ここで注目していただもらいたいのは、下から3行目のC_TIMEという項目です。
これはSetsunaがデータをテーブルに格納する際に自動的に作成しているカラムです。
このカラムには、データを投入した日時がTimestamp型で登録されます。
なので、このように現在時刻から60秒前のような指定が可能になっています。
"C_TIME > DATEADD(SECOND, -60, current_timestamp)"の部分。
このほかにlong型のシーケンス値をもっています。
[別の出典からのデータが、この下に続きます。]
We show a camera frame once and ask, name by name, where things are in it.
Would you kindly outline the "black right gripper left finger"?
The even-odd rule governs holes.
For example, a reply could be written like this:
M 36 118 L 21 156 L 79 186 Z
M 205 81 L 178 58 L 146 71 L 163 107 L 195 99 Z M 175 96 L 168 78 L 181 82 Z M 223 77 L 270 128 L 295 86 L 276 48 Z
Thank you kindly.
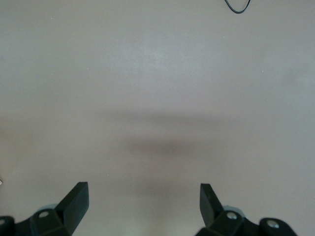
M 2 236 L 71 236 L 89 208 L 89 186 L 77 183 L 57 204 L 42 207 L 24 221 L 0 217 Z

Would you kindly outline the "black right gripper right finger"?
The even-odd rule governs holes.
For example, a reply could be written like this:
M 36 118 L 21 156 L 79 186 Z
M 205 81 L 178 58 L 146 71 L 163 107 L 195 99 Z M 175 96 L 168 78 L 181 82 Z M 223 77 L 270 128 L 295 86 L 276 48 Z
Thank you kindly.
M 277 218 L 262 218 L 258 224 L 231 206 L 223 206 L 210 184 L 200 185 L 199 208 L 205 227 L 198 236 L 295 236 L 297 233 Z

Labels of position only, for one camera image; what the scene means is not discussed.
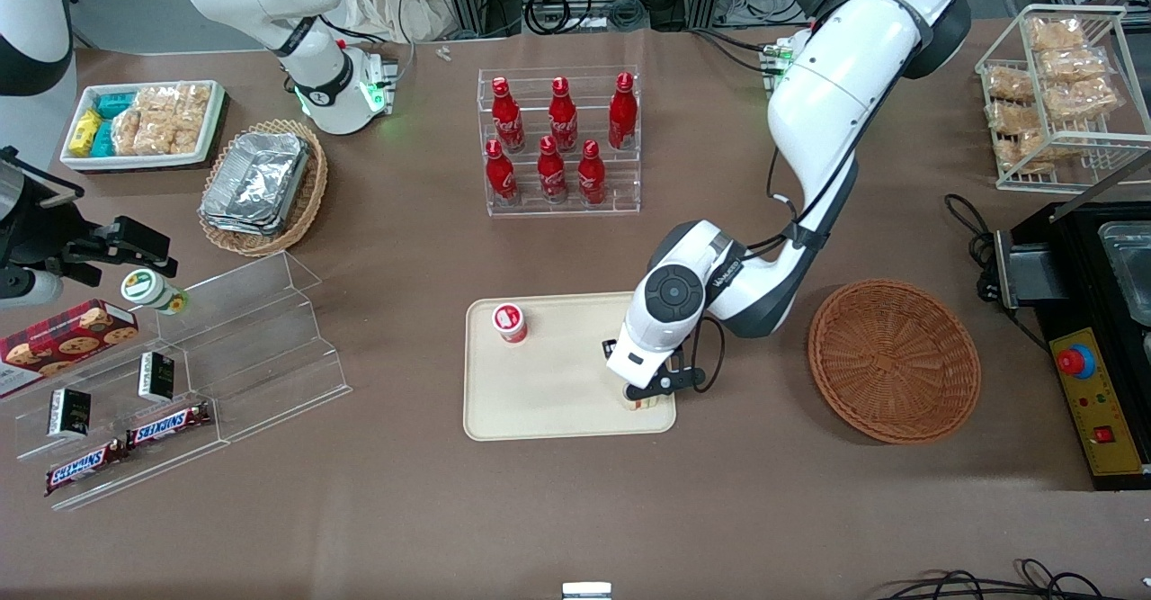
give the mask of brown tablecloth
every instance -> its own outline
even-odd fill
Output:
[[[5,441],[3,595],[555,598],[565,580],[605,579],[620,599],[843,599],[928,569],[1016,579],[1012,560],[1023,556],[1138,594],[1151,575],[1151,498],[1087,492],[1049,358],[975,297],[968,234],[942,203],[959,191],[993,227],[1009,227],[1049,199],[992,187],[971,68],[1004,25],[976,23],[950,66],[894,90],[788,322],[768,339],[732,339],[719,382],[681,395],[671,431],[497,443],[460,426],[465,309],[632,289],[685,220],[707,218],[745,242],[776,233],[785,211],[763,195],[764,91],[689,35],[452,43],[449,63],[421,47],[394,115],[321,136],[331,181],[294,250],[325,280],[317,316],[356,390],[75,512],[48,509],[43,470],[18,465]],[[489,220],[477,71],[592,63],[642,68],[643,211]],[[302,116],[267,52],[79,52],[79,68],[82,84],[221,81],[234,99],[226,139]],[[200,231],[204,177],[82,179],[81,207],[170,235],[176,281],[192,284],[244,263]],[[796,195],[788,169],[776,179]],[[107,268],[96,294],[117,301],[124,273]],[[869,278],[929,289],[975,339],[983,396],[953,438],[882,447],[813,386],[805,345],[816,306]],[[69,284],[60,305],[90,295]],[[45,316],[5,312],[0,329]]]

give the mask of round basket
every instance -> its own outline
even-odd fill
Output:
[[[889,443],[950,435],[980,397],[970,335],[942,302],[902,281],[859,281],[828,297],[811,322],[808,363],[836,413]]]
[[[241,256],[259,258],[285,250],[304,237],[305,231],[312,226],[312,221],[315,220],[315,214],[320,211],[320,199],[323,199],[323,190],[328,185],[328,160],[323,157],[323,149],[320,146],[320,140],[317,139],[315,134],[296,121],[265,121],[265,123],[251,126],[251,128],[241,134],[247,132],[291,132],[306,139],[311,145],[311,154],[308,154],[307,165],[304,166],[304,177],[300,179],[299,190],[296,191],[296,202],[292,203],[291,212],[288,214],[288,225],[279,235],[257,236],[253,234],[237,234],[236,231],[226,231],[222,228],[212,227],[203,219],[200,220],[204,234],[208,236],[208,240],[215,246],[238,252]],[[204,185],[205,191],[212,187],[212,181],[215,179],[216,173],[219,173],[223,158],[228,153],[228,150],[231,150],[231,145],[235,144],[241,134],[228,142],[224,150],[216,157],[216,161],[213,162],[212,170],[208,173],[207,182]]]

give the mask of red bottle
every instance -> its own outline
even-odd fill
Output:
[[[543,199],[554,205],[567,202],[567,182],[564,181],[564,158],[556,152],[556,139],[550,134],[544,134],[540,139],[540,161],[536,165],[540,172],[540,187],[543,189]]]
[[[608,196],[600,145],[593,139],[584,142],[584,158],[579,161],[579,195],[585,205],[602,205]]]
[[[488,142],[485,152],[488,154],[488,184],[495,193],[498,206],[516,206],[519,203],[519,189],[516,187],[516,173],[512,169],[511,160],[504,157],[500,142],[491,139]]]
[[[502,76],[491,79],[491,92],[496,96],[491,104],[496,136],[509,153],[518,153],[524,149],[524,117],[519,113],[519,104],[511,96],[508,79]]]
[[[628,71],[616,76],[616,96],[608,107],[608,144],[616,150],[635,147],[635,117],[640,108],[632,94],[634,86],[635,76]]]
[[[567,79],[564,76],[551,81],[551,107],[548,108],[548,115],[551,117],[551,136],[556,138],[559,152],[570,153],[576,150],[579,137],[576,126],[576,104],[567,93]]]

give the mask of red cookie box
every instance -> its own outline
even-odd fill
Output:
[[[136,317],[91,299],[0,341],[0,398],[139,334]]]

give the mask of small bottle
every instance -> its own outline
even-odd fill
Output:
[[[536,165],[540,172],[540,187],[543,189],[543,199],[554,205],[562,205],[567,202],[567,182],[564,180],[564,158],[556,152],[556,139],[550,134],[544,134],[540,139],[540,161]]]
[[[579,131],[576,123],[576,104],[567,93],[567,79],[556,76],[551,81],[551,105],[548,108],[551,117],[551,136],[556,138],[556,147],[561,153],[576,150]]]
[[[120,284],[120,294],[136,305],[155,309],[160,314],[177,314],[188,307],[188,293],[151,269],[128,273]]]
[[[527,324],[524,321],[524,311],[513,302],[497,306],[491,312],[491,325],[496,327],[500,337],[510,344],[527,339]]]
[[[491,117],[496,123],[496,136],[503,144],[506,152],[514,154],[524,149],[524,117],[519,112],[519,104],[511,96],[508,88],[508,79],[497,76],[491,79],[491,92],[495,94],[495,102],[491,104]]]
[[[616,150],[635,147],[635,119],[639,105],[635,102],[635,76],[622,71],[616,76],[616,96],[608,107],[608,144]]]
[[[603,160],[595,140],[584,142],[584,158],[579,161],[579,195],[587,206],[602,205],[607,199]]]
[[[518,205],[519,189],[516,187],[516,172],[511,166],[511,160],[504,157],[502,145],[491,139],[485,147],[485,152],[488,154],[488,184],[491,184],[496,205],[502,207]]]

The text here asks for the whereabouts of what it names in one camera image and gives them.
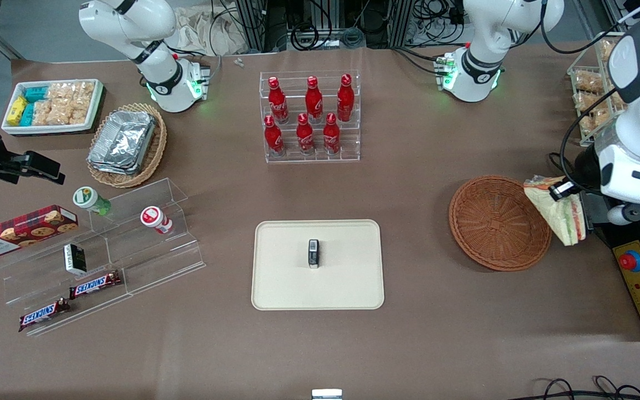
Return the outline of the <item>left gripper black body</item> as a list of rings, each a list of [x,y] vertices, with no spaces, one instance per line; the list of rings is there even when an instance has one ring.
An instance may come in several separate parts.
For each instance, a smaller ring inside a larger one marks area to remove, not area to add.
[[[576,183],[592,192],[601,192],[601,167],[594,146],[576,156]]]
これは0始まりのシーケンス値
なので、単純にデータをソートする際はそちらが便利です。
この条件指定の部分をQueryと呼んでいます。




さて-tirggerと-queryでデータをハンドリング出来れば後は、UserEventと言う最後の部分です。
ここは、ユーザが自由に定義した処理を指定する部分です。
今回の例ではloggerと言われるsyslogにログを出力する標準のライブラリを使いたいと思います。
UserEventを利用する場合は-eventと記述し、それ以降に実行したコマンドを記述します。
以下のようになります。

-event "logger Warning!! System busy"
そして今までの全てを繋ぐと以下のようになります。



$top -b -d 1 | grep --line-buffered "top -" | java -jar setsuna.jar -stream top\
-trigger "COLUMN10 > 1" \
-query "select \
* \
from \
(select count(column0) as gcnt,\
column0 \
from \
log \ // 20120321:修正
group by column0) \
where (gcnt*3) < (select \
avg(cnt) \
from (select \
count(column0) as cnt,\
column0\
from \
log\
where\
C_TIME > DATEADD(SECOND, -60, current_timestamp)\
group by column0)"\
-event "logger Warning!! System busy"
これでtopのロードアベレージ値が1以上の場合に、直近60秒間のアクセスの間に異常に
アクセス数が多いIPアドレスを見つけてsyslogにワーニングを出力できます。


※2012/03/20 追記

  • eventで指定したコマンドには引数としてこのUserEventを実行した引き金となる

Adapterからのデータが1レコードが渡されるので第一引数で取得して使えます。
こんな感じです。


-event "logger "
実際には下のようになります。

logger "{"COLUMN0":"top","COLUMN1":"-","COLUMN2":"17:01:58","COLUMN3":"up","COLUMN4":"23","COLUMN5":"min,","COLUMN6":"2","COLUMN7":"users,","COLUMN8":"load","COLUMN9":"average:","COLUMN10":"0.20,","COLUMN11":"0.12,","COLUMN12":"0.09"}"

1レコードではなく、SQLなどでデータを取得して、それを利用したい場合は

  • eventqueryを使います。

これはUserEventでSQLを実行するもので書き方は-queryと全く同じです。
ただ結果が標準出力に出力されるので、Setsunaそのものをさらに別のコマンドにパイプで繋いで、-eventqueryの結果を利用出来ます。
バージョン0.0.1では-eventか、-eventqueryのどちらかしか指定出来ませんが
次のバージョンで、このクエリの結果を-eventで指定したコマンドにも渡せる様にする予定です。




このように、複数のデータをSetsunaに流しておけばそれらを複合してデータの変化を掴むことが
出来ます。ユーザイベントも指定は自由なので、メールを出したり、今回の例で言うとiptablesなどで
IPを遮断することもできます。
ただし、データベースではないためデータを蓄積することはできません。SQLでデータが引けるため
データは蓄積されるように見えますが、自動的に古いデータから消えていきます。(デフォルト10分前)
これは大量のインプットデータに高速に処理を行うために内臓DBがインメモリであるためです。
あくまで処理を行うエンジンというところですね。




現在はパイプのインプットしかないので今後はサーバ型の開発を行い、外部からNW越しにデータを
流せるようにする予定です。ログコレクタも最近は熱いので、それらともつなげたいです(fluentdとか良いですね!!)。